*What you will do*
A faithful, complete copy of the records is required.

*Data to use*
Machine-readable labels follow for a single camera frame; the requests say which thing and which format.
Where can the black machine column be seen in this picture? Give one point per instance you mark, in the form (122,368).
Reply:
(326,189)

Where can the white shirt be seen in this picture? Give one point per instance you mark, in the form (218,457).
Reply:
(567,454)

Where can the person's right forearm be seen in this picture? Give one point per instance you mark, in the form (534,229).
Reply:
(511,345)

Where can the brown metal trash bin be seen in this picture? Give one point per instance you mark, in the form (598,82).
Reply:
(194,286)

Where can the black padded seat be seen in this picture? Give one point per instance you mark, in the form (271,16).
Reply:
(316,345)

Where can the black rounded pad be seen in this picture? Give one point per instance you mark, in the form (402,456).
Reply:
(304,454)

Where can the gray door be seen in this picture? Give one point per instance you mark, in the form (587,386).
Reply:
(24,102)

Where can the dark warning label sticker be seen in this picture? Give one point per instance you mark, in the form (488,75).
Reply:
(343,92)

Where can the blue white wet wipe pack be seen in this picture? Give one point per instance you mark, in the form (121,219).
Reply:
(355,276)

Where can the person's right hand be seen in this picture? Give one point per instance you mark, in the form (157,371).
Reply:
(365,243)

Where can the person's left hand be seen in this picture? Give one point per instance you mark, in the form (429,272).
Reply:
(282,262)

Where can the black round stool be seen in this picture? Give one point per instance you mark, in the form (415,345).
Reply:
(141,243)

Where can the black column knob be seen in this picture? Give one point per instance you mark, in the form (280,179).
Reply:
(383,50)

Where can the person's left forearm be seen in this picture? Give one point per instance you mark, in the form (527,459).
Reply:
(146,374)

*Response below*
Machine-readable labels follow for a single camera frame; the requests say which thing and which format.
Where can the black machine column be seen in this picture? Give one point per instance you mark, in the form (122,368).
Reply:
(326,189)

Where can the white shirt be seen in this picture? Give one point per instance you mark, in the form (218,457).
Reply:
(567,454)

Where can the person's right forearm be seen in this picture? Give one point per instance you mark, in the form (534,229).
Reply:
(511,345)

Where can the brown metal trash bin be seen in this picture? Give one point per instance you mark, in the form (598,82).
Reply:
(194,286)

Where can the black padded seat be seen in this picture? Give one point per instance you mark, in the form (271,16).
Reply:
(316,345)

Where can the black rounded pad be seen in this picture? Give one point per instance you mark, in the form (402,456).
Reply:
(304,454)

Where can the gray door be seen in this picture? Give one point per instance you mark, in the form (587,386).
Reply:
(24,102)

Where can the dark warning label sticker be seen in this picture? Give one point per instance you mark, in the form (488,75).
Reply:
(343,92)

Where can the blue white wet wipe pack be seen in this picture? Give one point per instance you mark, in the form (121,219).
Reply:
(355,276)

Where can the person's right hand be seen in this picture? Give one point per instance you mark, in the form (157,371).
Reply:
(365,243)

Where can the person's left hand be seen in this picture? Give one point per instance you mark, in the form (429,272).
Reply:
(282,262)

Where can the black round stool be seen in this picture? Give one point per instance you mark, in the form (415,345).
Reply:
(141,243)

Where can the black column knob be seen in this picture? Give one point per instance you mark, in the form (280,179).
Reply:
(383,50)

Where can the person's left forearm be seen in this picture? Give one point per instance you mark, in the form (527,459).
Reply:
(146,374)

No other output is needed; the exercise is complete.